Barclays offers unusual structures

Hampson noted that some of new structures being offered from Barclays are unusual twists on better known products.

Over the past few weeks, Barclays has introduced products described as buffered participation reverse convertibles and as covered call notes.

The buffered participation reverse convertibles will pay par plus a certain percentage of the underlying gain plus a fixed supplemental return, subject to a cap, if the underlying ends above its initial level at maturity.

If the underlying declines by a buffer percentage or less, the payout will be par plus the fixed supplemental return. If the share price declines beyond the buffer, investors will receive par plus the fixed supplemental return minus 1% for every 1% that the share price declines beyond the buffer. In that case, Barclays can pay with the underlying shares instead of cash.

Barclays is offering buffered participation reverse convertible notes due June 30, 2009 linked to the common stock of Freeport-McMoRan Copper & Gold Inc. and to the common stock of SunPower Corp.

Both series have a fixed supplemental return of 2.5% and an upside participation rate of 1.5 times. The cap for the Freeport-McMoran notes will be set at 22% and at 31% for the SunPower notes.

"They call themselves buffered reverse convertibles, but it doesn't seem to resemble the usual reverse convertible," Hampson said.

"You're getting a 2.5% supplementary payment I guess, which is paid in six months if you think of it as the income portion of the product," she said. "2.5% is still attractive, but it's not like the returns on normal reverse convertibles."

The product is more like a buffered accelerated growth product with an extra 2.5% coupon, Hampson said.

"You could see it as a strike of 102.5," she said.

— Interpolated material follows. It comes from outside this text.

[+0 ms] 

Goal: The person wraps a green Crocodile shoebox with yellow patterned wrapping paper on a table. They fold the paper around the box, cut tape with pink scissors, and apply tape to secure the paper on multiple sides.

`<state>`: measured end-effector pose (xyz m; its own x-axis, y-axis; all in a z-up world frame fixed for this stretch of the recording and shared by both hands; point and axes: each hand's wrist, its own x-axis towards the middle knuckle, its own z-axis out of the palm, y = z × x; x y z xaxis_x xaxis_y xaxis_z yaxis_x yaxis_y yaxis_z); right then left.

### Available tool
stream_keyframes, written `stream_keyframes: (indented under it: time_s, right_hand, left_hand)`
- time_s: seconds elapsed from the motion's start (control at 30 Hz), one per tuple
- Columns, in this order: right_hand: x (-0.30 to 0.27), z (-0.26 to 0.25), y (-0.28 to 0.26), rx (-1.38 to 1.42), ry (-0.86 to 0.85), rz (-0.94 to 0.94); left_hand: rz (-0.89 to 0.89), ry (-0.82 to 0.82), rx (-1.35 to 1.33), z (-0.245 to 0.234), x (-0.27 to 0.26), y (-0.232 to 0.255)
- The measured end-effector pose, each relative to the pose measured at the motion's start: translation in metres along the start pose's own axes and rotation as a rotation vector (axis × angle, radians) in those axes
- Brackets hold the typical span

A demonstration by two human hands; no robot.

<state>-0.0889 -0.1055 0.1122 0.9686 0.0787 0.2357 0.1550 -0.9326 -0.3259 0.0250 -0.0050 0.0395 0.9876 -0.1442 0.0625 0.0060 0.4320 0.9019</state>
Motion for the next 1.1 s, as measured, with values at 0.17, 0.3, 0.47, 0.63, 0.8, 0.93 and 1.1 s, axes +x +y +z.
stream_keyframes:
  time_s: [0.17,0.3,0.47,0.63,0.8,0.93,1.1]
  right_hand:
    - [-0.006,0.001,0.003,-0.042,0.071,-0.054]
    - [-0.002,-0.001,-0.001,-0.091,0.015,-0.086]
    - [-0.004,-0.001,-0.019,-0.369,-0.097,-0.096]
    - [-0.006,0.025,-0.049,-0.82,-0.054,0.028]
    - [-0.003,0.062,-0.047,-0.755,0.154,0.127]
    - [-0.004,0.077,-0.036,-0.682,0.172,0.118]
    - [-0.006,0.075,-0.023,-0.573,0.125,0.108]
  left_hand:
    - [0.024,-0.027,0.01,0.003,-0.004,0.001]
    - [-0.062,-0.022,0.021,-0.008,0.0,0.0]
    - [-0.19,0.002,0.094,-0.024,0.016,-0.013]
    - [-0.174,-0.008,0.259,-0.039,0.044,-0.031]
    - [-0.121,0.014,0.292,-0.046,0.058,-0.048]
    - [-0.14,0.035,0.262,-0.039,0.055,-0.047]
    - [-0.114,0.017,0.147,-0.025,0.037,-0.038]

The covered call notes pay par plus a call premium percentage if the underlying stock price is above its initial level at maturity. If the underlying ends flat or below its initial level, investors will receive par plus the underlying return plus the call premium percentage.

Barclays offered call covered notes due Jan. 7, 2010 linked to the iShares S&P 500 index fund with a call premium percentage of 15.2% to 19.2%; to the iShares MSCI EAFE index fund with a call premium percentage of 16.8% to 20.8%; and to the iShares MSCI Emerging Markets index fund with a call premium percentage of 23.4% to 27.4%.

"I think it's more like a reverse convertible than the other one," Hampson said. "But it's got no barrier, and if it finishes below the initial level, then you get the coupon plus the index return."

The new structures offer twists on structures that are already familiar to the market, and are actually quite transparent and simple to understand in terms of the potential returns, she said.

"They're not necessarily complicated structures, just slightly tweaked versions of existing structures," Hampson said. "The names themselves are the complicated bits. If you just look at the components of the products it's not really complex. If you understand reverse convertibles you should be able to understand these."